I'm a fan of Lisp programming languages, but there's an incredible conceptual elegance that struggles to materialise as readable elegance for many unfamiliar programmers. The underlying concepts are incredibly simple, but the learning curve can represent a disproportionate challenge.
Brief History #
Lisp is a derivation of the phrase List Processing. The fundamental idea of the language is that you represent your ideas and constructs as data structures, rather than with structured syntax. Specifically you represent them as lists.
(print "Hello world!")
- Use
(
and)
to denote lists - Arguments are space separated
- First item is a function
- Remaining items are the arguments
Constructs you may be used to seeing implemented with special syntax or keywords suddenly become similar to the example above above.
(if (= 5 5)
(print "Sanity!")
(print "Insanity!"))
if
is just a special function that evaluates a condition, if that condition is found to be true, it evaluates the second argument otherwise it evaluates the third argument.
These functions are often known as special forms.
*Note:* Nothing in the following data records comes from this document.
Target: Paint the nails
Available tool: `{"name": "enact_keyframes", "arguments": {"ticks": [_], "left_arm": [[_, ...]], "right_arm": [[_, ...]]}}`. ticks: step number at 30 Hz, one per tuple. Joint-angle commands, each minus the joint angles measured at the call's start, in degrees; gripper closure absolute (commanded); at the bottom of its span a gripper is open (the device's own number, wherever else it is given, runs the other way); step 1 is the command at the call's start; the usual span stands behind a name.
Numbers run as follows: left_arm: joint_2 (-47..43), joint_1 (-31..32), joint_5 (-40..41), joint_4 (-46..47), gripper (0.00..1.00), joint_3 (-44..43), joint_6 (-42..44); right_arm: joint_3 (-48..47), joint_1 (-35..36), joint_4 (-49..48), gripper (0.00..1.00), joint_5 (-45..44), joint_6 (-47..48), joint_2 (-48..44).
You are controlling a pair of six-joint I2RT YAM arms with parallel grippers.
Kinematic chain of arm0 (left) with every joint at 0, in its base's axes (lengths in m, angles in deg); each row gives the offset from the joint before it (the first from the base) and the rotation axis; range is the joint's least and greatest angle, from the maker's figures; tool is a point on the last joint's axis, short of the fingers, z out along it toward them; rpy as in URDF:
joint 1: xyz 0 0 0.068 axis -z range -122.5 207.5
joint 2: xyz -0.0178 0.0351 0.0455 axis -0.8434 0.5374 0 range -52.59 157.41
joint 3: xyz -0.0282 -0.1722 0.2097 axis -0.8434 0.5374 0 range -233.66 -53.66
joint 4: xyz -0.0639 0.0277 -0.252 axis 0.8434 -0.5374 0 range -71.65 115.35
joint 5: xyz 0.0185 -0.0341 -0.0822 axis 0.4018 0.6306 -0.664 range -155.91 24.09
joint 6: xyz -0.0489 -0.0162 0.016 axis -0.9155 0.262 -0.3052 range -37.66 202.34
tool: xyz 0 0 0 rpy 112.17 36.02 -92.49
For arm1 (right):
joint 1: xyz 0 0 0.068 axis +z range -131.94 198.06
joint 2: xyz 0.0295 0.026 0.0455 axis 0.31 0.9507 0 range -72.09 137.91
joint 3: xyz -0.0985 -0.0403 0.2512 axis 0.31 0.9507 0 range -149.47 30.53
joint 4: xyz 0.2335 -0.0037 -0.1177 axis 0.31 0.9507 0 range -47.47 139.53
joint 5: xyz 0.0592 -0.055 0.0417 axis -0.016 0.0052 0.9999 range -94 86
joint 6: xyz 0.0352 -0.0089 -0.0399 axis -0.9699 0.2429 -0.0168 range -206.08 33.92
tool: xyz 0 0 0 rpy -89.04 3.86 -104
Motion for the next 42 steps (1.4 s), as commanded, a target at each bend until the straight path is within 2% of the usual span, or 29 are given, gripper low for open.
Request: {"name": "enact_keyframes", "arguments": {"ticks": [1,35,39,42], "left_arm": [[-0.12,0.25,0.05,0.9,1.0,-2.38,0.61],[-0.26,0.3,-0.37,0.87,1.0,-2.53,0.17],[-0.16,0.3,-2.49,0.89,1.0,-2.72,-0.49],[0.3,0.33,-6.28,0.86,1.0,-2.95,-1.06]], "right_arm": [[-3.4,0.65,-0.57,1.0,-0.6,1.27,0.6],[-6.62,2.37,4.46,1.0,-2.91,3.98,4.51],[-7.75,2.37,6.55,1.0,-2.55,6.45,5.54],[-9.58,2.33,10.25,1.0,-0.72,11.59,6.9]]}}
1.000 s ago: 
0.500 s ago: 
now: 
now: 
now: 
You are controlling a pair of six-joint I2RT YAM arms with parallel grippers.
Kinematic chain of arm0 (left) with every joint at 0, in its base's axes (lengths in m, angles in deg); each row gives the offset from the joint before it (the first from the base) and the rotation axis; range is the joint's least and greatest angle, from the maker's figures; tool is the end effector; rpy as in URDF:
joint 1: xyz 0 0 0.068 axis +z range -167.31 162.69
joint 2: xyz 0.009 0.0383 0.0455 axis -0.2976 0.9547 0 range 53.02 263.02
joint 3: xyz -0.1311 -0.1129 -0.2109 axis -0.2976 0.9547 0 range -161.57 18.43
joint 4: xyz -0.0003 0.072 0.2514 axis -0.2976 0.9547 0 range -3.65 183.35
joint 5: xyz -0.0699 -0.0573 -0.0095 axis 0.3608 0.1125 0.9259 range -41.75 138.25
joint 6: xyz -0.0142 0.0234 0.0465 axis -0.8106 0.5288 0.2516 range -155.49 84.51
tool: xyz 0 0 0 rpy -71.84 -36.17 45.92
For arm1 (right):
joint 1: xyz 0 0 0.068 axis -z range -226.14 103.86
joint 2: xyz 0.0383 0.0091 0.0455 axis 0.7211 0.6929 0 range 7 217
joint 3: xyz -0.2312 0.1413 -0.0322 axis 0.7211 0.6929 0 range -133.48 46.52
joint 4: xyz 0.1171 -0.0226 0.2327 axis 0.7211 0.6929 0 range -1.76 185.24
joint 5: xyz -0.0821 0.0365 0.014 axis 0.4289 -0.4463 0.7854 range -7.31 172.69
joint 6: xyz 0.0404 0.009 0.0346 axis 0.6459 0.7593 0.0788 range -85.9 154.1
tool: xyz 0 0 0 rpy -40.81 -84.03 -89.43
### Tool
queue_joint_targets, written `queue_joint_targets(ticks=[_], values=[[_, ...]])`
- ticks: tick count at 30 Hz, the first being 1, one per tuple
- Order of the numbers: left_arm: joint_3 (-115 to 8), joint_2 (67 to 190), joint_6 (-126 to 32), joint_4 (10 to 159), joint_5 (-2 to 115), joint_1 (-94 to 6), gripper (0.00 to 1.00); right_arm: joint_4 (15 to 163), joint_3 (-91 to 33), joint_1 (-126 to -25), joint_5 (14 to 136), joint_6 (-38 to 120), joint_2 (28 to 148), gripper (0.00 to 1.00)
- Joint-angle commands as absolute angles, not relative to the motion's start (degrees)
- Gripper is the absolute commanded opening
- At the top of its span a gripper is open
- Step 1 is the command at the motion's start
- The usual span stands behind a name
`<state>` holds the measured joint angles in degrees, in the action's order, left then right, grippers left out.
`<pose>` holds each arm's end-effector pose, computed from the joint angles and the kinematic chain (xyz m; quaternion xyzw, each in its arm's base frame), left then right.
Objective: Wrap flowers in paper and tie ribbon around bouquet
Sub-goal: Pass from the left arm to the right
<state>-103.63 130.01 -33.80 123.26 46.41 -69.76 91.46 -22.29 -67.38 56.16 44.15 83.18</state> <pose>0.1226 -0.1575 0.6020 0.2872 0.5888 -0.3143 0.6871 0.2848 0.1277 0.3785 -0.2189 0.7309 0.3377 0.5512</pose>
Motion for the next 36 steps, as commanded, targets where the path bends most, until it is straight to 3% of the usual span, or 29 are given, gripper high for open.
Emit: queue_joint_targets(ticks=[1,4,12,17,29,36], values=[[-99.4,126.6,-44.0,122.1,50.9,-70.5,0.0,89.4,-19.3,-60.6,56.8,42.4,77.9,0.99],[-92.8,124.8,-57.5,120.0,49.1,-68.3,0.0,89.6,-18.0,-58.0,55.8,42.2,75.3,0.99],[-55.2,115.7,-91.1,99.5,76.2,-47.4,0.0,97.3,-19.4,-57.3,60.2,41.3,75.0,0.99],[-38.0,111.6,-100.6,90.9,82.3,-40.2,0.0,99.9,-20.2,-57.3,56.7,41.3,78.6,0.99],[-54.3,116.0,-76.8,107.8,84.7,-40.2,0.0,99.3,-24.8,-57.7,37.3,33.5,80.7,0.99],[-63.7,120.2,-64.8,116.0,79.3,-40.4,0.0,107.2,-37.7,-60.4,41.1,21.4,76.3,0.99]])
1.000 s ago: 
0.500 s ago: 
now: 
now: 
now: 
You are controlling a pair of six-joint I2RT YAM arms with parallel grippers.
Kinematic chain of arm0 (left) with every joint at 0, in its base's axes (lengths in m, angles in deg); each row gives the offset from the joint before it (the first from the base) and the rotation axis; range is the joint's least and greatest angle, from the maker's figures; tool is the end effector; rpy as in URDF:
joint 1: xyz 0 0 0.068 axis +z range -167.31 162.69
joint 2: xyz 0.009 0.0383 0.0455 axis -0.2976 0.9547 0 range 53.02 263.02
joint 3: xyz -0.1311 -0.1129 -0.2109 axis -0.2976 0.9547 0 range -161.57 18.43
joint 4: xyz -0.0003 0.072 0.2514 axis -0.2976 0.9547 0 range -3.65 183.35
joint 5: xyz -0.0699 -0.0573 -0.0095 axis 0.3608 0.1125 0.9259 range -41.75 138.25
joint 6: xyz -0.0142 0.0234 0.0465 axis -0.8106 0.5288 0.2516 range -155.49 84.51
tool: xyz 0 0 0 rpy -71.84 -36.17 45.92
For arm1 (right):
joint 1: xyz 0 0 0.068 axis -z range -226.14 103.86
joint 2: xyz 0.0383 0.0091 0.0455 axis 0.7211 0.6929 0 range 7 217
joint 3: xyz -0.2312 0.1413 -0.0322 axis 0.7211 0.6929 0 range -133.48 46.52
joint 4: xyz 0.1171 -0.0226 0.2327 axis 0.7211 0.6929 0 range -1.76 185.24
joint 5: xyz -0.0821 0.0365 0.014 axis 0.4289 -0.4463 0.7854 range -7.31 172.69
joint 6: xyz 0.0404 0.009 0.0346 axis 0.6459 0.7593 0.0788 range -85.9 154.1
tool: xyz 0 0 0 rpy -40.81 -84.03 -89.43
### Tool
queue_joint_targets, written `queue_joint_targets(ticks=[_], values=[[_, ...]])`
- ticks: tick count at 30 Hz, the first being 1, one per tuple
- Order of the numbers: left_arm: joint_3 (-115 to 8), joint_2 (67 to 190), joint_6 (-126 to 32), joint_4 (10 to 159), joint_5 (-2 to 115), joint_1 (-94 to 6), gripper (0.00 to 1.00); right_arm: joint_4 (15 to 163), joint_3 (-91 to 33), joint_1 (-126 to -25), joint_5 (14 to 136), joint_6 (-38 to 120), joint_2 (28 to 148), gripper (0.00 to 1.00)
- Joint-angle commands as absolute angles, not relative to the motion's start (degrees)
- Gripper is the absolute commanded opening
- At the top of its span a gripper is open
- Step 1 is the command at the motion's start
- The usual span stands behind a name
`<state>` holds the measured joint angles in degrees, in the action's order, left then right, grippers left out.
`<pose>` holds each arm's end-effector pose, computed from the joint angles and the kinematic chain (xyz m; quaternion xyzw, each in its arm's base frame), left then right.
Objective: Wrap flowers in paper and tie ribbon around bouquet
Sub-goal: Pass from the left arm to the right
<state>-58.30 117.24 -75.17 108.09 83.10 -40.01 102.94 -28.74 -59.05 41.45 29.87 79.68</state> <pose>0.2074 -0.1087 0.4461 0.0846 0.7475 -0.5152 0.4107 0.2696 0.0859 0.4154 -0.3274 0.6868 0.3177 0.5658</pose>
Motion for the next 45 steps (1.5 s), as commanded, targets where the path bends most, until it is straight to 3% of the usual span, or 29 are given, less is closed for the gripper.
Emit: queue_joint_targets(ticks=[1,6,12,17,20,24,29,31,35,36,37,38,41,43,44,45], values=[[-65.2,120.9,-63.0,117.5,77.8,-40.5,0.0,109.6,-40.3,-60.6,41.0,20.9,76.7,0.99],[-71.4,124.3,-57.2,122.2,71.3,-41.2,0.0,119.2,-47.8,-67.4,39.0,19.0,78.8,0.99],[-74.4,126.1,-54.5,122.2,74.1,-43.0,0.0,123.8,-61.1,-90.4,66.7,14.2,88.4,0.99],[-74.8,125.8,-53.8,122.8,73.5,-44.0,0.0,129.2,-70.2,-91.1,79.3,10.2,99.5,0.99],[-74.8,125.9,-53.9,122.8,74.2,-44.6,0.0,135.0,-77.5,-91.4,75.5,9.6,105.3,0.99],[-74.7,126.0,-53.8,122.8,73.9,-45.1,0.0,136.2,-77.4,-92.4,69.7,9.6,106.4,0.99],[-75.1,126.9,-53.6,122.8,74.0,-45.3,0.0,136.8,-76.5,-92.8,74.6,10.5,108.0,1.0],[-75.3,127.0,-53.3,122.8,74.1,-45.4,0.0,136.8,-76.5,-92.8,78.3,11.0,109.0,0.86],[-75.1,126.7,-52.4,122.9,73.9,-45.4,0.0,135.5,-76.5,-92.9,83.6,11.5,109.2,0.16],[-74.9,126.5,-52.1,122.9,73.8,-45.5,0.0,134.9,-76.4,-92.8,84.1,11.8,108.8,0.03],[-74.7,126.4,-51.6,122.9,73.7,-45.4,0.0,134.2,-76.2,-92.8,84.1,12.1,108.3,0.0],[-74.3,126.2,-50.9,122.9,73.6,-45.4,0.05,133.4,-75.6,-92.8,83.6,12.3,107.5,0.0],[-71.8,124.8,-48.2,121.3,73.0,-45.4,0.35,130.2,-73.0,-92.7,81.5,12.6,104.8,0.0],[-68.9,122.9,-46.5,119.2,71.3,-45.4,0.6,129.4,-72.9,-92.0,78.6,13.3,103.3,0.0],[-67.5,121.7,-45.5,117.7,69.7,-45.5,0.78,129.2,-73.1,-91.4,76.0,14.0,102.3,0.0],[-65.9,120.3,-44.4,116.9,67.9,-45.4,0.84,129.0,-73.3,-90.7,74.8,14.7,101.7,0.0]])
Core bits of syntax are often implemented as special forms, but there's nothing particularly special about them. You can implement them yourself using macros. Clojure (like many Lisps) implements many of the core constructs with macros.
We've been writing code to manipulate data for a long time now. When your code is also data, you can write code to manipulate code just as easily.
The essence of this wonder isn't Clojure though. It's not Racket or Scheme either. These are all just different incarnations of the code-as-data idea. These languages certainly aren't the only ones with functions and lists!
What if we could write code-as-data in our language of choice?
An Experiment #
There's a Lisp hidden in many popular programming languages, although it may take a bit of work to uncover it. You may have to do things you won't be proud of, but if you can think of a programming language with lists and higher-order functions, then it will be there. Take Javascript, for example.
(print "Hello world!")
What is stopping us from simply translating the syntax from the above example into Javascript?
[alert, 'Hello world!']
Nothing, except it doesn't do much. It returns an array that contains a function and a string. Just the way Lisp wants. But our Javascript runtimes aren't expecting us to be writing code this way. If it was possible to ask them to try and execute all arrays as though they were functions, there would be chaos.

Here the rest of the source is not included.